■ **RECORDS SUPPLIED**
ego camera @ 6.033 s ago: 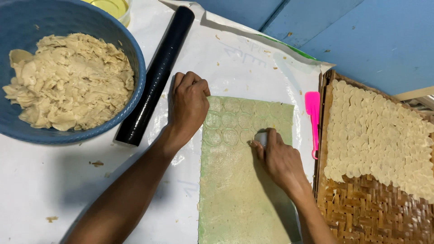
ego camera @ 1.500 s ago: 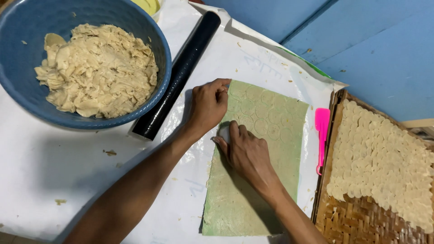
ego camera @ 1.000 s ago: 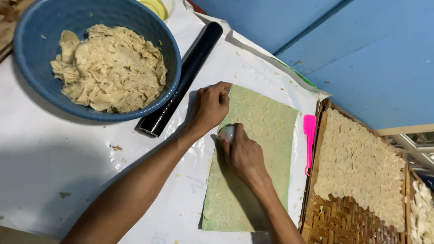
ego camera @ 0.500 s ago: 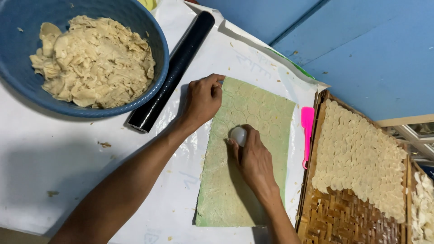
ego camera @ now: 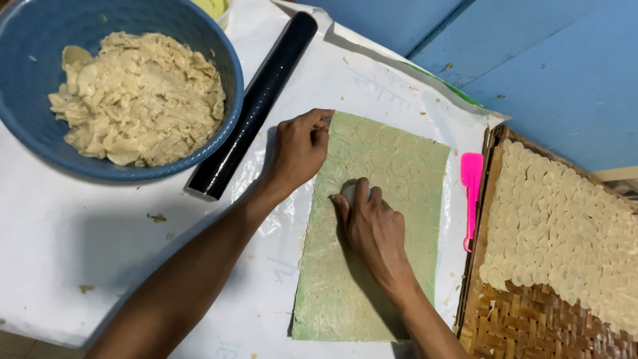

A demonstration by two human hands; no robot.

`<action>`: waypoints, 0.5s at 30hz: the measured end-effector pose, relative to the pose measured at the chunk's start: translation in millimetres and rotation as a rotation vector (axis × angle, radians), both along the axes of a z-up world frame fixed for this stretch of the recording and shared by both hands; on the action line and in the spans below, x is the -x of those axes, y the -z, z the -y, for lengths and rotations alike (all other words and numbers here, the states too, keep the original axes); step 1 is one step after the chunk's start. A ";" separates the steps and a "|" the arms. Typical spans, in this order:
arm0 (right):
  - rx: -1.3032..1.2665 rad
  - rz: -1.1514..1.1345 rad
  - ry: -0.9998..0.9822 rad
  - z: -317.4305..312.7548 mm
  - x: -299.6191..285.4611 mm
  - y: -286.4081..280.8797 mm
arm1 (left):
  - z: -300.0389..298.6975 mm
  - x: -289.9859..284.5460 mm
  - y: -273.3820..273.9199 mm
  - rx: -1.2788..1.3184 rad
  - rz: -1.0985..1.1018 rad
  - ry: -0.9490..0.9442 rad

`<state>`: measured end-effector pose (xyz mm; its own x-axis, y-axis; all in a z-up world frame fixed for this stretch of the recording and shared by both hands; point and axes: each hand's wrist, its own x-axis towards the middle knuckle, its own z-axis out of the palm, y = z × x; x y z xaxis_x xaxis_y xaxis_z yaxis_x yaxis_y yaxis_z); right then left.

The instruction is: Rolling out a thin layer of dough on a plastic sheet and then stamping out small circular shapes using a round tool.

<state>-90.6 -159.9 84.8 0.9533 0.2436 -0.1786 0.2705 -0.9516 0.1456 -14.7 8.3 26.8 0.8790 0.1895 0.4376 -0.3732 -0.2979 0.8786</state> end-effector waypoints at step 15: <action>-0.346 -0.105 0.144 53.7 -12.9 0.3 | -2.1 3.7 -4.7 0.016 -0.012 0.023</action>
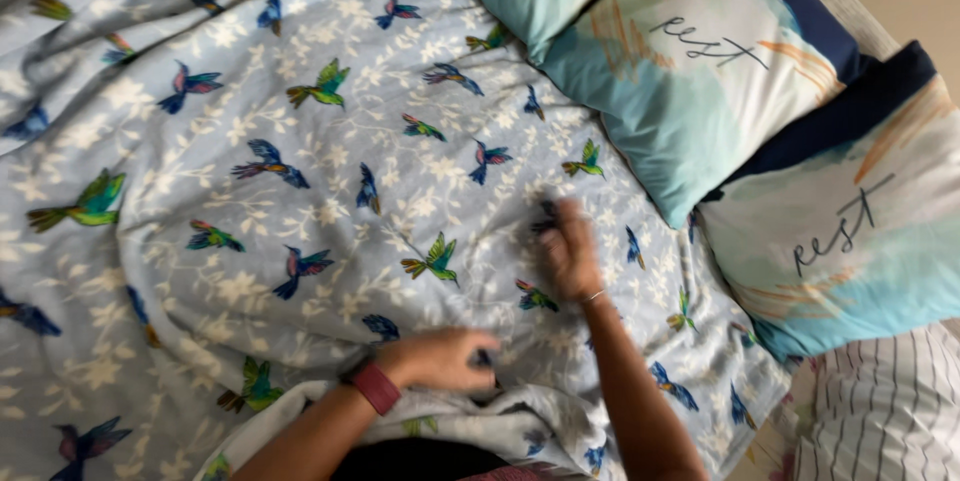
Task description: The person smooths a bird-patterned duvet cover on a bed using both hands. They repeatedly pat and flatten the fabric across the surface, occasionally adjusting the pillows at the head of the bed.
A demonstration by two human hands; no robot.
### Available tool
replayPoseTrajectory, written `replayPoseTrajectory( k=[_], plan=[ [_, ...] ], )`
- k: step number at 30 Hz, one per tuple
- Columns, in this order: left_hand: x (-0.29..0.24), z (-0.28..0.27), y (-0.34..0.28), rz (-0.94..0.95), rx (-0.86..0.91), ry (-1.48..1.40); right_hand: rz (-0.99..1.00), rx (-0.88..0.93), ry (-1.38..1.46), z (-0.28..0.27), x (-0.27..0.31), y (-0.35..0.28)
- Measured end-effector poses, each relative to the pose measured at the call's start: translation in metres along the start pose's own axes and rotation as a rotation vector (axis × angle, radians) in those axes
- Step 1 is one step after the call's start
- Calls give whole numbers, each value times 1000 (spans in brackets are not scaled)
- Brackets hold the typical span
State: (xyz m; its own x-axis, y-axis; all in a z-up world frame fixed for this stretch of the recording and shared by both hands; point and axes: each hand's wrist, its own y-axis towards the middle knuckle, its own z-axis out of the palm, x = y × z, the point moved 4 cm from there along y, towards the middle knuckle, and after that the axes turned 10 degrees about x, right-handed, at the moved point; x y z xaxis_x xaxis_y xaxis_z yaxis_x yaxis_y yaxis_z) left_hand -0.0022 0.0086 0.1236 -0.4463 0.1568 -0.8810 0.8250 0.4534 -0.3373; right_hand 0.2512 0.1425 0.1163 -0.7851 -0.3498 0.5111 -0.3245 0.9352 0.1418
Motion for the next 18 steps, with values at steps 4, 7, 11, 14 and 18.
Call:
replayPoseTrajectory(
  k=[4, 7, 11, 14, 18],
  plan=[
    [-14, -80, -55, 14, -642, 270, 532, 148, -421, -20, -62, 46],
    [33, -88, -56, -395, -963, 479, 485, 180, -412, -16, -50, 81],
    [59, -69, -49, -419, -1038, 627, 368, 185, -408, -18, -32, 137],
    [55, -66, -52, -390, -1086, 670, 393, 230, -437, -15, -45, 188],
    [49, -70, -57, -401, -1004, 625, 374, 285, -507, 11, -51, 243]
  ],
)
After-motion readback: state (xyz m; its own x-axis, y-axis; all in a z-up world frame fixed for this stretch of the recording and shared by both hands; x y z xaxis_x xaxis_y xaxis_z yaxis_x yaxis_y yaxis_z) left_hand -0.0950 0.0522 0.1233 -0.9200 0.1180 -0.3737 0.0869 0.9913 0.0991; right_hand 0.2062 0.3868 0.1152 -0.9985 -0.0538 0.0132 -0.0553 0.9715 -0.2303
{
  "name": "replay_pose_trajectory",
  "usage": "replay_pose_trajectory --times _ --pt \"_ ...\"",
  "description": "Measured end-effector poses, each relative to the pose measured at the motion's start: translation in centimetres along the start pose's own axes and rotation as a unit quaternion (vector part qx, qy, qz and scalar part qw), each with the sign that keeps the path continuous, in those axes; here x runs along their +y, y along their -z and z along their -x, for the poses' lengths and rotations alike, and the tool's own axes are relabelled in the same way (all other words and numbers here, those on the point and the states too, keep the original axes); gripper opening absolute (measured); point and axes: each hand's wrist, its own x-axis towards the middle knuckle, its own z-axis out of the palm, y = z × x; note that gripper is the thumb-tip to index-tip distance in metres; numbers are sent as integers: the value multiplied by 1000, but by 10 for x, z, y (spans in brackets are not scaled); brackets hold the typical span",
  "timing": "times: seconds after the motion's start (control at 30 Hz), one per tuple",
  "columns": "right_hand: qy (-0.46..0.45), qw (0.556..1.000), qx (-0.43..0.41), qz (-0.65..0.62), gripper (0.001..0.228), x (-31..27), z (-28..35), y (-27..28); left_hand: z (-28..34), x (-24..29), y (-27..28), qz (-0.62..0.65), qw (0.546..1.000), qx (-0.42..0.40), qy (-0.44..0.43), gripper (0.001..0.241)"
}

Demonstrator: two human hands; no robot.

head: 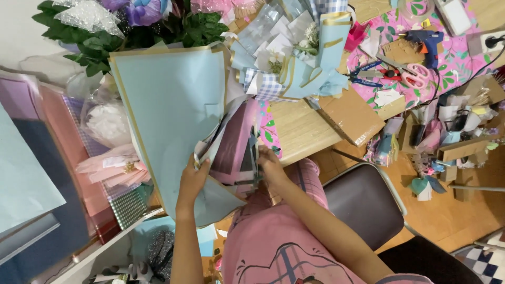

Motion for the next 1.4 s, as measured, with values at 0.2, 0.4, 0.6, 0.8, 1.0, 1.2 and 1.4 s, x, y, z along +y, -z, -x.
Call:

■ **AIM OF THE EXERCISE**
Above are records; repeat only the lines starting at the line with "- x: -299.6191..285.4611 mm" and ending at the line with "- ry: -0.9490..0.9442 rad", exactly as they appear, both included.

■ **ANSWER BOX**
  - x: -299.6191..285.4611 mm
  - y: -286.4081..280.8797 mm
arm1 (left):
  - z: -300.0389..298.6975 mm
  - x: -289.9859..284.5460 mm
  - y: -273.3820..273.9199 mm
  - rx: -1.2788..1.3184 rad
  - rz: -1.0985..1.1018 rad
  - ry: -0.9490..0.9442 rad

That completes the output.